* _Problem details_:
Output the opening lines of the records exactly. End with the line that contains "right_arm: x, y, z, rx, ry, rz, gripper".

:: Record excerpts

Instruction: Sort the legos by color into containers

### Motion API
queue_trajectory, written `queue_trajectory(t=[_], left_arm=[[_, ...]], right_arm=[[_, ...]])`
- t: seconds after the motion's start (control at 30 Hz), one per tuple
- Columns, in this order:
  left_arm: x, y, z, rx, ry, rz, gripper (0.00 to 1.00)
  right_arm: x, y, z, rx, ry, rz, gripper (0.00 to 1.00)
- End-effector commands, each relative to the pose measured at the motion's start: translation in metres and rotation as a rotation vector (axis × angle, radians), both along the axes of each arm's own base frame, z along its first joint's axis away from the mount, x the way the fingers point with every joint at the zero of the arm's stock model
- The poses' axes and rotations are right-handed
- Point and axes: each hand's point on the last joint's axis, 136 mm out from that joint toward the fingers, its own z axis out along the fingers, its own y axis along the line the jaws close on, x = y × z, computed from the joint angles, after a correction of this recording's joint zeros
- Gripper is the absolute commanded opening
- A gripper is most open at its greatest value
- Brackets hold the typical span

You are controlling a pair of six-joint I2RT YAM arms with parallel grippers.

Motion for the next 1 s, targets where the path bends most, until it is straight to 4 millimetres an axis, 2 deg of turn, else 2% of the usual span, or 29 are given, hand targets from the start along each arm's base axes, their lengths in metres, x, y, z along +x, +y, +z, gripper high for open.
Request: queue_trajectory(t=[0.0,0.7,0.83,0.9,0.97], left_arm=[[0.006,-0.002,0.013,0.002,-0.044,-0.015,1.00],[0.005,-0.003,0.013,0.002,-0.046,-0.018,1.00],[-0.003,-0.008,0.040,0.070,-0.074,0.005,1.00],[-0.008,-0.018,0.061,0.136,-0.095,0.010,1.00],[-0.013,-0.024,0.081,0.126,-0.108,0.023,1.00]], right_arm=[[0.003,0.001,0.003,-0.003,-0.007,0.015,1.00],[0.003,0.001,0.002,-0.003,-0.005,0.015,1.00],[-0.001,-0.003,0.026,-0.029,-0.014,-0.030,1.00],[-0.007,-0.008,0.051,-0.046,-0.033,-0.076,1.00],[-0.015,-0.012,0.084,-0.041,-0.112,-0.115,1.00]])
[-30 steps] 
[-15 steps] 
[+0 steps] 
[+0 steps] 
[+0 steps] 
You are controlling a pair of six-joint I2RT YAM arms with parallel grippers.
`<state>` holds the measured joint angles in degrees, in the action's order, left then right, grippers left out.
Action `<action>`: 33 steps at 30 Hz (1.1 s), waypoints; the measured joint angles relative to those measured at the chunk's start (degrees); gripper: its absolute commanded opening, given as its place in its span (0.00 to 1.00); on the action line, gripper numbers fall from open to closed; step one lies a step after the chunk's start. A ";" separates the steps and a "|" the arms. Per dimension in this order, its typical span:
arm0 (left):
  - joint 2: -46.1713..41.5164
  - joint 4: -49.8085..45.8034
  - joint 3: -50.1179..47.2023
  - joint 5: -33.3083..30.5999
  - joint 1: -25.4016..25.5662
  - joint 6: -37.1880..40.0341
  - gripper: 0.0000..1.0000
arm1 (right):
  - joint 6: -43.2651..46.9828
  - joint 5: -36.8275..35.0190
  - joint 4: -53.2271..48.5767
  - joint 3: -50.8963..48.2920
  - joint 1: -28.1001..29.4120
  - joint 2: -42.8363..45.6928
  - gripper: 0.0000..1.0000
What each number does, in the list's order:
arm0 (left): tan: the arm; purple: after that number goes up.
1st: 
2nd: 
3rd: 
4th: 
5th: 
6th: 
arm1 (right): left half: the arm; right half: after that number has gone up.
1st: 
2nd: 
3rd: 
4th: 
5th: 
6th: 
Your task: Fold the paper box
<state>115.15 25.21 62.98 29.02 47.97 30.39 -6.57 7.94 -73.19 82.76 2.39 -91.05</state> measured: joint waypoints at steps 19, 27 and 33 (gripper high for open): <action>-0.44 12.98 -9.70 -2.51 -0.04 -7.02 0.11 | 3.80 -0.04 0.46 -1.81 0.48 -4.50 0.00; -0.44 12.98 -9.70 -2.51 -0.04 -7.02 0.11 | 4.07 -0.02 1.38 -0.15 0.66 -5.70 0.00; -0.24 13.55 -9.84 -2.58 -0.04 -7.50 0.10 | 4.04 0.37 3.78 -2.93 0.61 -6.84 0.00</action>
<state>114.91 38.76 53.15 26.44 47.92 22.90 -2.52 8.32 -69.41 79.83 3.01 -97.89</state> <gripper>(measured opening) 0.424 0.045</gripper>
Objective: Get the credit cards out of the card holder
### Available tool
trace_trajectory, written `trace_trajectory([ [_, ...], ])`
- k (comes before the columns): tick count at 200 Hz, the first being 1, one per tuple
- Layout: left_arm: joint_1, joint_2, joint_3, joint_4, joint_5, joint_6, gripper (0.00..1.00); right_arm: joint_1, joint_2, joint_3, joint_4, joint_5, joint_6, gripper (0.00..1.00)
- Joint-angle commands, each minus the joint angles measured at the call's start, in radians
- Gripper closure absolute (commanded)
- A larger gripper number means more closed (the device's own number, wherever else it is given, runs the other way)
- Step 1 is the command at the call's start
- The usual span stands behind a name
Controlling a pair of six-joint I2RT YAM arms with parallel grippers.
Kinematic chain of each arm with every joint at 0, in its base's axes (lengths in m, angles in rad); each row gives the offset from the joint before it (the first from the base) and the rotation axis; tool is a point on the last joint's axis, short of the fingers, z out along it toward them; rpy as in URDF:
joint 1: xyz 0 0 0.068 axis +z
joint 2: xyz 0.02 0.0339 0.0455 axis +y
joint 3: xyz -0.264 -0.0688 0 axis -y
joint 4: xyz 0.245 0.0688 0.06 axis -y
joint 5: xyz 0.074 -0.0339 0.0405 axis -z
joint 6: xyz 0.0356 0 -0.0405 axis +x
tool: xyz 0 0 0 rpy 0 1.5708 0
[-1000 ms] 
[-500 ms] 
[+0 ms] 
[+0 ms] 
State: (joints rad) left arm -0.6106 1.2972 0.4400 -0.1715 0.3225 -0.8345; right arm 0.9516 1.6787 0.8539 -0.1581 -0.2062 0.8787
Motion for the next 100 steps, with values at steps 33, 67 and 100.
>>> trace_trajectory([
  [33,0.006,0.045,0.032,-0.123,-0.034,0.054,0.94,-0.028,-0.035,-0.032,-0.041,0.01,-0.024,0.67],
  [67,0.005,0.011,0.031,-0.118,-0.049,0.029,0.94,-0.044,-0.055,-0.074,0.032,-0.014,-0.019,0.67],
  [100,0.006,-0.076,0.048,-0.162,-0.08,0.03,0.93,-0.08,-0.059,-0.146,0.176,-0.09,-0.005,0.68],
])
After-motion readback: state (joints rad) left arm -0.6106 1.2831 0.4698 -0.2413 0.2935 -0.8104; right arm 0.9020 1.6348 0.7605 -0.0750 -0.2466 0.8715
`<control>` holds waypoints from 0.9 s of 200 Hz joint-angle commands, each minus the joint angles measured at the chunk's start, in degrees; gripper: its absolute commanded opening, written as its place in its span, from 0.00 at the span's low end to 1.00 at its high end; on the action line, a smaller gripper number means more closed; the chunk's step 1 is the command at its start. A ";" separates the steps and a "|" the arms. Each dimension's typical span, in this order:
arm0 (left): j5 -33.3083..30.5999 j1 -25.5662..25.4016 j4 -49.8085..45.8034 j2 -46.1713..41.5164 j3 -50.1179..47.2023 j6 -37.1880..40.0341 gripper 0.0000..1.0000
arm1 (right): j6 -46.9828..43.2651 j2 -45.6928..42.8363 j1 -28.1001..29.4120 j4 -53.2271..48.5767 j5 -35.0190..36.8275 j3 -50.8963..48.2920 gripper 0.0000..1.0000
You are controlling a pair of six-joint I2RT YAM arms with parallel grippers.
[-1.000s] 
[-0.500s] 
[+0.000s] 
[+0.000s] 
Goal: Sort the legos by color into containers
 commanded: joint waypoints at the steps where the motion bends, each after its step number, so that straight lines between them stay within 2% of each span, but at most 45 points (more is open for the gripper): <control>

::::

* _Solution for this task_:
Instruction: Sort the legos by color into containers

### Motion API
queue_trajectory, written `queue_trajectory(t=[_], left_arm=[[_, ...]], right_arm=[[_, ...]])`
- t: seconds after the motion's start (control at 30 Hz), one per tuple
- Columns, in this order:
  left_arm: x, y, z, rx, ry, rz, gripper (0.00 to 1.00)
  right_arm: x, y, z, rx, ry, rz, gripper (0.00 to 1.00)

What the exercise asked for is complete.